■ **Data extract**:
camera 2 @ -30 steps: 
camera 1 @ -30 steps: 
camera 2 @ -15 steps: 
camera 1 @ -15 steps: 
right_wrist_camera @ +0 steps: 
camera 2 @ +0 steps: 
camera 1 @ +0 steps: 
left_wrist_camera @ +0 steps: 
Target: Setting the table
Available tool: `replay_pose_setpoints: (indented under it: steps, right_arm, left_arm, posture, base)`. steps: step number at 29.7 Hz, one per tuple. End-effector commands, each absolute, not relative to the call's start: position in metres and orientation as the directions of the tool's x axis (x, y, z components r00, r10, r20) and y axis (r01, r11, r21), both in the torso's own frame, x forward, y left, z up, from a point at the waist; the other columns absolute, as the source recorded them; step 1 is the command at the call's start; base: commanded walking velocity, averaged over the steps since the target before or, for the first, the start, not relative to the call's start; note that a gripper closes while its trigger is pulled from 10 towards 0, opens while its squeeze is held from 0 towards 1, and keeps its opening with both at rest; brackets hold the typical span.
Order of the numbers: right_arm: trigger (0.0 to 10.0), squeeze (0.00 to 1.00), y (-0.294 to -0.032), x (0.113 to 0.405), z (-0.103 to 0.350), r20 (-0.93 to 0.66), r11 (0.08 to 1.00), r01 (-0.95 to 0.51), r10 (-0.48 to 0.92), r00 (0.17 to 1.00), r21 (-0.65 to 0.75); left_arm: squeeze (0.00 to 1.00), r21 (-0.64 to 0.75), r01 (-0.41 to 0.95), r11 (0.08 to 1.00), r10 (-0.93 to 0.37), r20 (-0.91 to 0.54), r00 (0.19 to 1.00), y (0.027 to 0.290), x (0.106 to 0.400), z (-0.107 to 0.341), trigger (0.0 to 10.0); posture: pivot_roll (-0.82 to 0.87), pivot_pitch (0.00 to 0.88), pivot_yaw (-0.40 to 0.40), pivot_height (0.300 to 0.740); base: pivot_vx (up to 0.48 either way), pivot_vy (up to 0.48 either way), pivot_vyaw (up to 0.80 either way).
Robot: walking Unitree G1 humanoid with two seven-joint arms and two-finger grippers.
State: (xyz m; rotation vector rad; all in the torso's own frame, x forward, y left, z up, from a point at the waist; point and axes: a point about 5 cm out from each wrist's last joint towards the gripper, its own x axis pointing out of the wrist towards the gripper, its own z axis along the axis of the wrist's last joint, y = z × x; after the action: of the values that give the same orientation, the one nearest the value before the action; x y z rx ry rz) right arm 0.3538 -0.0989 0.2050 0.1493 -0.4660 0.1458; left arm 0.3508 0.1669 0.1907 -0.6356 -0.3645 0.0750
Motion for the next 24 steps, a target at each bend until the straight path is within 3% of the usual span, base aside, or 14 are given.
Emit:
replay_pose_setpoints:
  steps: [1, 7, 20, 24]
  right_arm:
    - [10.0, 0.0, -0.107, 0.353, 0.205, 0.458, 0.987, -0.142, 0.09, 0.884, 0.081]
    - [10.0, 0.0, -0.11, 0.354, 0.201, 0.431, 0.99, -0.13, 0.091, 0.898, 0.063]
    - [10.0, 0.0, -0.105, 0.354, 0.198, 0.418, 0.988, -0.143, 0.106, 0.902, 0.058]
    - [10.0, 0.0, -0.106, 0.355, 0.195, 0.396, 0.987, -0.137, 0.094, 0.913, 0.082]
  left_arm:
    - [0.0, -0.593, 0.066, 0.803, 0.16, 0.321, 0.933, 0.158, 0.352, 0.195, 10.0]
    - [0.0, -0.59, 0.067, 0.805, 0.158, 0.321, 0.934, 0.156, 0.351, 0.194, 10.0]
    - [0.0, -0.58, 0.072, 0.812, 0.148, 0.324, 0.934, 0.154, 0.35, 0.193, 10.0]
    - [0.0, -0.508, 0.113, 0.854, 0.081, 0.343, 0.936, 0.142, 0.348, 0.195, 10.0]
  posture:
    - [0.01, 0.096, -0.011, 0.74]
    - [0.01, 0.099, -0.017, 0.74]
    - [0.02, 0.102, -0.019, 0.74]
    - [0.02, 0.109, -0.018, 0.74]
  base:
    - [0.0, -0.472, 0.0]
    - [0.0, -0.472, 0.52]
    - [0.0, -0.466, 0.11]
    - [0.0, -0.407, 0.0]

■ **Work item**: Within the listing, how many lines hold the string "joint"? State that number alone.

■ **Task solution**: 2